Supplied material:
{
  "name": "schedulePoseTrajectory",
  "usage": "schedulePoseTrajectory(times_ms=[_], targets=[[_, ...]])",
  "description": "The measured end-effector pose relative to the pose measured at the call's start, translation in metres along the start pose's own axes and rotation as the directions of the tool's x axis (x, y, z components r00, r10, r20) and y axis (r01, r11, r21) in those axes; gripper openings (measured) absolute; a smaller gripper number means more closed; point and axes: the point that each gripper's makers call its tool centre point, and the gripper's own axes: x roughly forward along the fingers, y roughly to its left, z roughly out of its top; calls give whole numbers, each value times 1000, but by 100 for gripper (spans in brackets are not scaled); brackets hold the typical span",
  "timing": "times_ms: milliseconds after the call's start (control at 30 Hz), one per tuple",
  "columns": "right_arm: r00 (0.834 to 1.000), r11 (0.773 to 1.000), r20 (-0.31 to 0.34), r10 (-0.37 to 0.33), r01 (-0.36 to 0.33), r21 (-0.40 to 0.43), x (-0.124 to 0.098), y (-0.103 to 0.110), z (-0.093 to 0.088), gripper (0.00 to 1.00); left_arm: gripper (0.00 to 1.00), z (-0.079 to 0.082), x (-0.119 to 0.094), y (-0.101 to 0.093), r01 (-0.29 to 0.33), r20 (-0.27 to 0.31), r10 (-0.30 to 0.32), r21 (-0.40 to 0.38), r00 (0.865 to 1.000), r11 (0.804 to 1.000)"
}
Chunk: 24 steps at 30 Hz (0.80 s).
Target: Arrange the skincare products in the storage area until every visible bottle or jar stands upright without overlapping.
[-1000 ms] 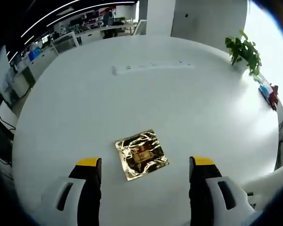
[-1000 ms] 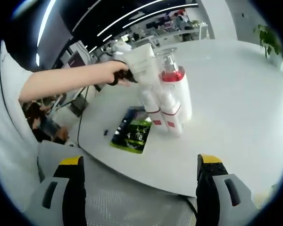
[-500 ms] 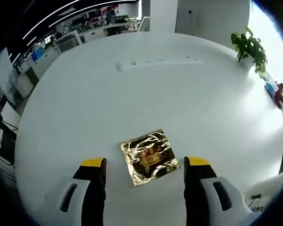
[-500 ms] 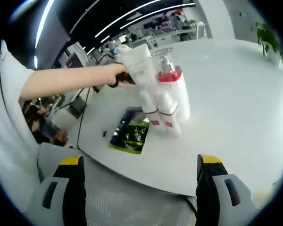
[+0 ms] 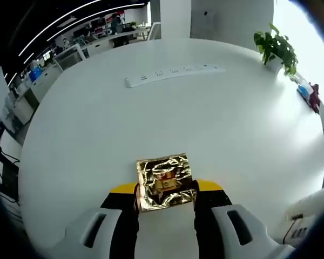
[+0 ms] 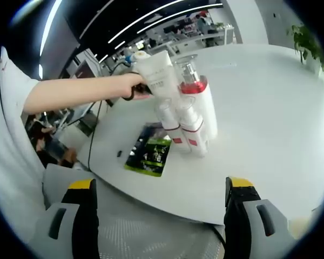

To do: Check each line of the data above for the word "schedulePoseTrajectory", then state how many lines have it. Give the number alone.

Expected answer: 2